Der Kunde ist so richtig hässig: Mert A.* bestellt bei der Migros Essen. Die Lieferung kommt und kommt aber einfach nicht. Also ruft er an, fragt nach. Man versichert ihm, die Bestellung werde geliefert. Eine Stunde später geht auf seinem Handy eine Nachricht ein: Die Detailhändlerin hat die Bestellung storniert – «aufgrund hoher Auslastung der Lieferdienste». Sein Geld bekommt A.* sofort zurück, das mildert seinen Frust aber nicht wirklich.

Seinem Ärger verschafft er in einem Post auf dem Kurznachrichtendienst X Luft.
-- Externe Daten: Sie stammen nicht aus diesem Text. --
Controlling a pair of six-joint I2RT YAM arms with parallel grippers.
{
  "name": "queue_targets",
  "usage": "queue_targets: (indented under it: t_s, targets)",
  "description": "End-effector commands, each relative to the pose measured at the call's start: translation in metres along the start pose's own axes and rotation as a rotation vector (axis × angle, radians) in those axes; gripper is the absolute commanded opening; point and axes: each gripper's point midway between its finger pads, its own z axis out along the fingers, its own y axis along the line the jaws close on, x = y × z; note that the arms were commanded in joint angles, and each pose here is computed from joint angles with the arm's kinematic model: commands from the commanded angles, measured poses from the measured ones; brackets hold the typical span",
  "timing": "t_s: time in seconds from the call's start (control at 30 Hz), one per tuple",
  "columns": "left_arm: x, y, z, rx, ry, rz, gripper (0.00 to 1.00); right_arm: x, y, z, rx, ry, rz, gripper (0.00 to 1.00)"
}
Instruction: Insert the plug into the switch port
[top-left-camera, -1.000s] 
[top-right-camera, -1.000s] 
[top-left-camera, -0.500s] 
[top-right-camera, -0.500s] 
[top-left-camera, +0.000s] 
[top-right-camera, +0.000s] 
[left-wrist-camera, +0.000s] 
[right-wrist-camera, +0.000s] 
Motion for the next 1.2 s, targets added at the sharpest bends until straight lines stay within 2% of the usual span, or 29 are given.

Darin schildert A. den oben ausgeführten Vorfall – und teilt richtig gegen die Migros aus: «Ihr seid eine Schande», heisst es im Post. Und weiter: «Wenn ihr es nicht schafft, dann lasst es sein – wie oft ist das schon passiert?» Ganz am Ende der X-Nachricht taggt er dann die Migros. Dumm nur: Der orange Riese aus der Schweiz hat mit der missglückten Essenslieferung überhaupt nichts zu tun. Er liefert gar keine warmen Speisen.
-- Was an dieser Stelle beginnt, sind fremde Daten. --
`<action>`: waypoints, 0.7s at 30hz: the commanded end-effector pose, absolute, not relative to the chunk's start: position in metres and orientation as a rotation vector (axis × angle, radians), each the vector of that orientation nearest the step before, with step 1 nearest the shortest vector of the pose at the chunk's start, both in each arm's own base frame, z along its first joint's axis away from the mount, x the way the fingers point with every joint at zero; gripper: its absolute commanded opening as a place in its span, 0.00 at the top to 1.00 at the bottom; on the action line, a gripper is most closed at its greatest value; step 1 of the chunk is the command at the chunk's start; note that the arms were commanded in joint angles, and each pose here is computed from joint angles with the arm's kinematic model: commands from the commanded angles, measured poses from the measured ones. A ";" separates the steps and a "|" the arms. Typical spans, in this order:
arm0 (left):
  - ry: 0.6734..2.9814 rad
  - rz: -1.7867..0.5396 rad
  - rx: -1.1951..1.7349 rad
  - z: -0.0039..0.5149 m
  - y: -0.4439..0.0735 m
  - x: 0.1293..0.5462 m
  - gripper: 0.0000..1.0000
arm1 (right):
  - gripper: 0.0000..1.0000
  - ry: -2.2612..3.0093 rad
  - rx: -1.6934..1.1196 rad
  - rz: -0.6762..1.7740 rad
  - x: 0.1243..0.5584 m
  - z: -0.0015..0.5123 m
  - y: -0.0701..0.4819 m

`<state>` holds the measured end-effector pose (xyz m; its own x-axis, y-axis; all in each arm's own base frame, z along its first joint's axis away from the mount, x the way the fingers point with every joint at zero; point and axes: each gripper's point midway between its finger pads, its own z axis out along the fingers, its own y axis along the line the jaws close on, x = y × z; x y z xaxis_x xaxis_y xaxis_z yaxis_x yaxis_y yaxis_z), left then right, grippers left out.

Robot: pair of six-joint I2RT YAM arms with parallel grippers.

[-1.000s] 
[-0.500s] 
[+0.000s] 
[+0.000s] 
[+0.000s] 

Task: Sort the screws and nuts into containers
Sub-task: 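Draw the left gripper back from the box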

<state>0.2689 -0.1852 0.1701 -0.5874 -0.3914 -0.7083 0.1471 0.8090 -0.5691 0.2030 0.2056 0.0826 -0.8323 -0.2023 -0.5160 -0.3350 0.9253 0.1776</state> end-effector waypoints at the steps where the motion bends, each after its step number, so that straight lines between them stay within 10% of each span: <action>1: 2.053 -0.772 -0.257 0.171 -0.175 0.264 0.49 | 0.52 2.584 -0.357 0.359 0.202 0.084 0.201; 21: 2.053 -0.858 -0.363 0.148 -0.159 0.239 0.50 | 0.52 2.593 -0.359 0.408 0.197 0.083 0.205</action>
Migros ist nicht gleich Migros

Das Ganze ist in der Türkei passiert – und betrifft die Migros Ticaret, einst Migros Türk. Die Schweizer Migros hat deshalb mit einer Antwort auf den Post von A. reagiert, um genau diesen Umstand klarzustellen – in fehlerfreiem Türkisch: «Wir möchten darauf hinweisen, dass das von Ihnen kontaktierte Konto der Migros in der Schweiz gehört», heisst es darin. Und: «Unser Unternehmen steht in keinerlei Verbindung zu Migros Türkei und unterhält seit mehr als 50 Jahren keinerlei Beziehungen zu diesem Unternehmen.»

Die türkische Migros geht aber auf «unsere» Migros zurück: Sie wurde 1954 gegründet – unter Federführung von Gottlieb Duttweiler (1888–1962). «Dutti» hatte dem türkischen Handels- und Wirtschaftsministeriums ein Exposé für die Migros Türk unterbreitet. Und stiess damit auf Anklang. 1975 kaufte dann der Mischkonzern Koç die Detailhändlerin, seit 2015 gehört sie der Anadolu-Gruppe. Geblieben ist bis heute der auch hierzulande bekannte orange Schriftzug.

Missverständnis kommt immer mal wieder vor

Kommt es vielleicht deshalb zu solchen Verwechslungen im Netz? Die Schweizer Migros bestätigt auf Anfrage von Blick, dass türkische Nutzerinnen und Nutzer vereinzelt ihre Social-Media-Beiträge fälschlicherweise ihr zuordnen. «Solche Fehlzuordnungen treten sporadisch auf, bewegen sich jedoch insgesamt auf einem niedrigen Niveau im Verhältnis zur gesamten Interaktion auf unseren Kanälen», teilt eine Sprecherin mit.

Auf solche Inhalte reagiere man situativ «und mit Augenmass». Der Fokus liege darauf, Missverständnisse rasch auszuräumen – auf die höfliche, transparente Art, wie es in der Schweiz üblich ist. Und eben auf Türkisch.